How to be a leader when the vibes are off

Moral vs pragmatic leadership

  • Many see the article’s advice (“support policies in public, empathize in private”) as survival tactics for middle managers, not real leadership.
  • Critics call this hypocrisy: if you won’t publicly oppose harmful decisions, your private sympathy is manipulative and demoralizing.
  • Defenders argue “picking your battles” is necessary; openly defying executives often just gets you replaced by someone worse, helping no one.
  • There’s disagreement on whether aligning with leadership you think is wrong is a loss of integrity or just part of the job.

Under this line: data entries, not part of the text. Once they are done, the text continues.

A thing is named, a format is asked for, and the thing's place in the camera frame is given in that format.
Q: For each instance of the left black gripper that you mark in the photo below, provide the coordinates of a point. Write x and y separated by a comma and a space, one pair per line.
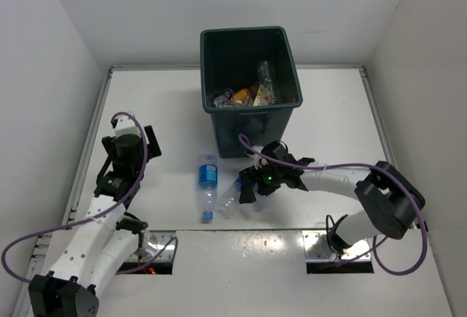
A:
152, 150

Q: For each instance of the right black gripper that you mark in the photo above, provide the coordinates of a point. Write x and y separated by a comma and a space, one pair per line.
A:
249, 176

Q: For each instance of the blue label bottle white cap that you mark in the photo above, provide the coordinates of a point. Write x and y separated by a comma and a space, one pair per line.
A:
228, 202

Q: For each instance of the clear bottle white cap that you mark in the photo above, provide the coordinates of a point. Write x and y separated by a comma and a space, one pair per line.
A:
266, 76

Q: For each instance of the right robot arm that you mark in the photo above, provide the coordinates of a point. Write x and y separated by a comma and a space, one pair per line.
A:
389, 201

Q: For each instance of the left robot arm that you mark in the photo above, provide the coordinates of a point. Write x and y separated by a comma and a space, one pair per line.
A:
97, 250

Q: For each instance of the clear crushed bottle in bin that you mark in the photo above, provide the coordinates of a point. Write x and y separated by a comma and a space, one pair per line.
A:
224, 99

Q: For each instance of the orange juice bottle in bin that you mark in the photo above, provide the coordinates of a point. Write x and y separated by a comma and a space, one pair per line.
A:
242, 98

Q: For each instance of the dark green plastic bin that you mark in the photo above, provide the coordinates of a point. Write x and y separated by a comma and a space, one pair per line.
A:
230, 59

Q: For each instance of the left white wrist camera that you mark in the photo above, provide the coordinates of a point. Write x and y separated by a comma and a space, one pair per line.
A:
123, 124

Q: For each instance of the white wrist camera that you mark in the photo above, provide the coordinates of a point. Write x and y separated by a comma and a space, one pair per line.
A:
123, 124
258, 160

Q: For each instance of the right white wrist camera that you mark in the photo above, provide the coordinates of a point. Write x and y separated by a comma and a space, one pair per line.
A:
258, 160

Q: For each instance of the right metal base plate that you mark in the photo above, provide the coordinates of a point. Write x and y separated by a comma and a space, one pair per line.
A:
317, 250

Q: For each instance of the metal base plate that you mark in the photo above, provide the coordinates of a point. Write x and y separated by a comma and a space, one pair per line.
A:
317, 250
155, 244

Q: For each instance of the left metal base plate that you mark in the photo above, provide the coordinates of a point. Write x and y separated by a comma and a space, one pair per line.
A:
155, 244

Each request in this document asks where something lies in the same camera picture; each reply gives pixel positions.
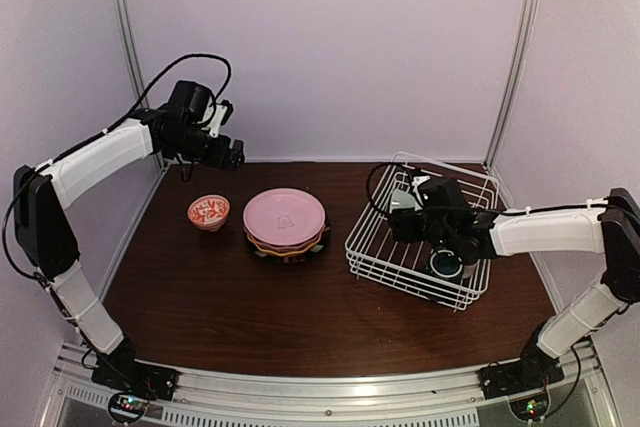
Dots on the black striped rim plate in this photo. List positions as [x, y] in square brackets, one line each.
[313, 253]

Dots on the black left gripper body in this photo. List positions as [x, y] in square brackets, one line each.
[215, 157]

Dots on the aluminium corner post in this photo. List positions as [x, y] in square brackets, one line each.
[527, 17]
[129, 46]

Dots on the pale green floral bowl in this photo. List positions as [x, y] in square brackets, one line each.
[402, 200]

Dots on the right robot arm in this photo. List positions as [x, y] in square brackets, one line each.
[604, 230]

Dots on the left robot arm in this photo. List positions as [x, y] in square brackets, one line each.
[186, 127]

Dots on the aluminium front frame rail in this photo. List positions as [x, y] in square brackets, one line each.
[441, 398]

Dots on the left aluminium corner post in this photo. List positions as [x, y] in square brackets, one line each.
[129, 46]

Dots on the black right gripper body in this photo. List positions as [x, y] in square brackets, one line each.
[404, 221]

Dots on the white red patterned bowl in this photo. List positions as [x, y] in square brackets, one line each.
[209, 212]

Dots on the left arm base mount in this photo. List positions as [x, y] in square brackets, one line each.
[121, 371]

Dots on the right aluminium corner post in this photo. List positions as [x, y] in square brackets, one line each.
[527, 17]

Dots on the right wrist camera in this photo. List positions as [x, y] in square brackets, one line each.
[419, 189]

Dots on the yellow polka dot plate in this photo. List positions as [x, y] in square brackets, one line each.
[284, 251]

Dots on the white wire dish rack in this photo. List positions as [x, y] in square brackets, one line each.
[373, 254]

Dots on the pink polka dot plate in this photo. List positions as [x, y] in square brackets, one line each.
[285, 244]

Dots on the plain pink plate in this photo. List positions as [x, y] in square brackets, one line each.
[283, 215]

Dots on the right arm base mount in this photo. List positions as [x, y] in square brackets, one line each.
[533, 370]

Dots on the dark teal small cup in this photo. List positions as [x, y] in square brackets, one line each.
[445, 264]

Power, risk, and “revolution”

  • Some commenters want guidance on resisting or “starting a revolution” when things are unjust, not on how to keep your job.
  • Others respond that in large organizations with bad leadership, employees have effectively no leverage; dramatic stands often only harm individuals and their teams.
  • A recurring theme: everyone up the chain claims to be “just following orders,” which diffuses responsibility and enables harmful behavior.

Role of middle management as buffer

  • Several people describe the classic function of line managers as a shock absorber between executive delusion and ground reality.
  • Good managers are portrayed as:
    • Quietly relaxing harmful rules (e.g., RTO quotas) where possible.
    • Being honest with their teams about trade‑offs without poisoning them against the company.
    • Pushing back privately and escalating risks in terms of customer or business impact.
  • Others note that if a manager cannot sincerely stand behind the company’s direction, the ethical move may be to leave.

RTO, trust, and global labor markets

  • RTO mandates are widely framed as a breach of trust after successful remote work, sometimes transparently tied to office or parking revenue.
  • Some argue anti‑remote policies can protect domestic workers from global wage competition; others note pre‑existing offshoring and see RTO mainly benefiting landlords.

AI, “efficiency era,” and economic context

  • Commenters link harsher policies to post‑ZIRP capital constraints, not just AI.
  • There’s anxiety that AI will be used to cut staff and erode dignity, with middle managers tasked with calming people about changes that may genuinely threaten their jobs.

Burnout and psychological cost

  • Multiple managers say following this “buffer” playbook helped their teams but burned them out severely, especially when expectations rose without real empowerment.
  • Burnout is described as the accumulation of many small disappointments and a sense of learned helplessness.

Organizing, ethics, and alternatives

  • Some advocate unions, professional associations, or worker co‑ops as the only realistic counter‑power.
  • Others emphasize personal lines: you must push back loudly when decisions endanger lives or cross clear ethical boundaries, even at risk of being fired.